Type 2 diabetes (T2D) is major risk factor for cardiovascular disease. Therefore, one of the aims of its treatment is to maintain control of cardiovascular risk factors to prevent macro- and microvascular complications.¹ Self-management is an important aspect of T2D treatment, and can be enhanced with the implementation of a personalized care plan.² Personalized care plans draw upon the “chronic care model,”^3,4 which regards the patients as experts in their own disease, and actively involves them in their own health care strategy. A care plan requires motivational discussion between care providers and the patient. It includes personalized goal setting and an action plan for treatment.² Although legislative frameworks encourage the preparation of care plans for patients with chronic disease,^5,6 only 3.3% of primary care patients in Great Britain⁵ and 16% of T2D patients in Finland⁷ have been reported to have a care plan in place. Limited availability of resources and other factors may prevent the implementation and utilization of care plans in clinical practice.^8,9

A Cochrane review examined the application of care plan–related working methods (such as goal setting and patient-centric working) in the treatment of T2D.² It found that such methodology was associated with improvements in glycosylated hemoglobin A1 (HbA1c) and systolic blood pressure (sBP).^10,11 Additionally, studies have examined the effects of care plan–related working methods on low-density lipoprotein (LDL) levels in patients with T2D,^10-14 but only 1 study reported an improvement.¹³ To date, no evidence has been published to show that personalized care planning can decrease body mass index (BMI) in T2D patients.^12,14-16 However, it is difficult to compare the results of studies in this field because of variations in the terminology used, the intervention methods and their implementation, and in the selection of study populations (eg, variations in socioeconomic status and comorbidity profiles).² Moreover, few studies have examined the impact on T2D patients’ clinical outcomes of the introduction of a care plan in the real-world clinical setting. In a study among primary care T2D patients, those who had a care plan were observed to have better control in sBP and LDL, and were more likely to use statins than T2D patients without a care plan.⁷

The present study aimed to evaluate the clinical outcomes (HbA1c, LDL, blood pressure [BP], and BMI) among T2D patients before, and during 14 months of follow-up after the commissioning of a care plan established according to national care plan instructions in a primary health care setting. The proportion of patients who achieved the recommended treatment targets for blood glucose and cardiovascular risk factors at baseline and follow-up were also examined. We hypothesized that in this real-world setting, this population of T2D patients all of whom received a care plan would demonstrate: (1) partial improvements in cardiovascular risk factors and (2) an increase in the proportion of patients achieving recommended European treatment targets for HbA1c, LDL, and BP.

Methods

This was a retrospective analysis of data on patients who were being treated for T2D at the Health Center of Rovaniemi, Finland. The study population included those with a care plan and relevant data available from clinical visits for the years 2013 to 2015, and additional updated care plan in 2016-2017.

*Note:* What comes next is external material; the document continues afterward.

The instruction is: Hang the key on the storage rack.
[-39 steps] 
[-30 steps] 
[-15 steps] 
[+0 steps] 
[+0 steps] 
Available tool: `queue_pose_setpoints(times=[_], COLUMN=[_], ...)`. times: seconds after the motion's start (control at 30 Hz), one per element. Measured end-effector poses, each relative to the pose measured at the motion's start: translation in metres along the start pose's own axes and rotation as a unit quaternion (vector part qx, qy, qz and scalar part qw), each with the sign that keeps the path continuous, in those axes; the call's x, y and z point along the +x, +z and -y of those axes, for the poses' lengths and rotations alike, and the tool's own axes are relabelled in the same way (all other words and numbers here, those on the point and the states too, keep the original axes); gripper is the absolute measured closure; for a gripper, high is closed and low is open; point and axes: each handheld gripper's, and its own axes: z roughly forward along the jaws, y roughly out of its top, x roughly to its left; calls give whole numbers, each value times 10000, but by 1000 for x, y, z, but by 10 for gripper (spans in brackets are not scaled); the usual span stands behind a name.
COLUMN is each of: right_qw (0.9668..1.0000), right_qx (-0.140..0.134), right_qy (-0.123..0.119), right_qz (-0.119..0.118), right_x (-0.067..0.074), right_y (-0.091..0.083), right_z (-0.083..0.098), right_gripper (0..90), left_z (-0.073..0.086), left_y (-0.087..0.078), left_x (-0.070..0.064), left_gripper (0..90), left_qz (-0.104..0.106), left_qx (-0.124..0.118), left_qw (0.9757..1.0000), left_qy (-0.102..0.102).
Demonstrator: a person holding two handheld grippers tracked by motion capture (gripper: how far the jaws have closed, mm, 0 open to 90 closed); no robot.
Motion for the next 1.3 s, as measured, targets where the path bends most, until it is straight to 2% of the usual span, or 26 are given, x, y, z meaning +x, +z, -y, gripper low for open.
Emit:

In 2013, Rovaniemi Health Center introduced a care plan for use as a practical tool in the treatment of chronic conditions, including T2D. The care plan is a structured document, which gathers patients’ treatment information; it is accompanied by a comprehensive, structured care plan form, which is maintained in each patient’s records. Prior to the introduction of the care plan, all health care professionals were trained in care planning with the importance of its patient-centric approach and target-setting being highlighted. The implementation of the care plan was managed successfully by means of breakthrough method.¹⁷ In a breakthrough method, the implemented topic is predesigned and systematically highlighted in work community by selected peer-fellow workers during several month of period. The protocol includes also recurrent reporting of quality indicators to the whole work community.¹⁷ Subsequently our successful implementation offered us a possibility to do real-world research retrospectively, but correspondingly prevented us to establish the control group.

The care plan implemented in Rovaniemi Health Center is based on care plan form of the Finnish National Institute for Health and Welfare, which was designed for national use.¹⁸ This is a structured document, which includes subtopics as follows: (1) the need for treatment (described by a patient), (2) goals for treatment (which have been established via collaboration between the patient and the health care professional), (3) action plan to reach the goals, and (4) follow-up plan (following control visits, laboratory tests, etc). At the time of the care plan’s introduction, patients with T2D received a questionnaire on self-care, which they completed before their next follow-up visit to facilitate a patient-centric collaborative consultation. The completed questionnaires were used by the center’s 42 general practitioners and 29 nurses to draw up a baseline care plan for each patient. Figure 1 shows how a personalized care plan is implemented for a patient at the Rovaniemi Health Center, and what it contains. An example care plan can be found in the Supplementary appendix.

Figure 1.

Content and implementation of the personalized care plan used in Rovaniemi Health Center, Rovaniemi, Finland.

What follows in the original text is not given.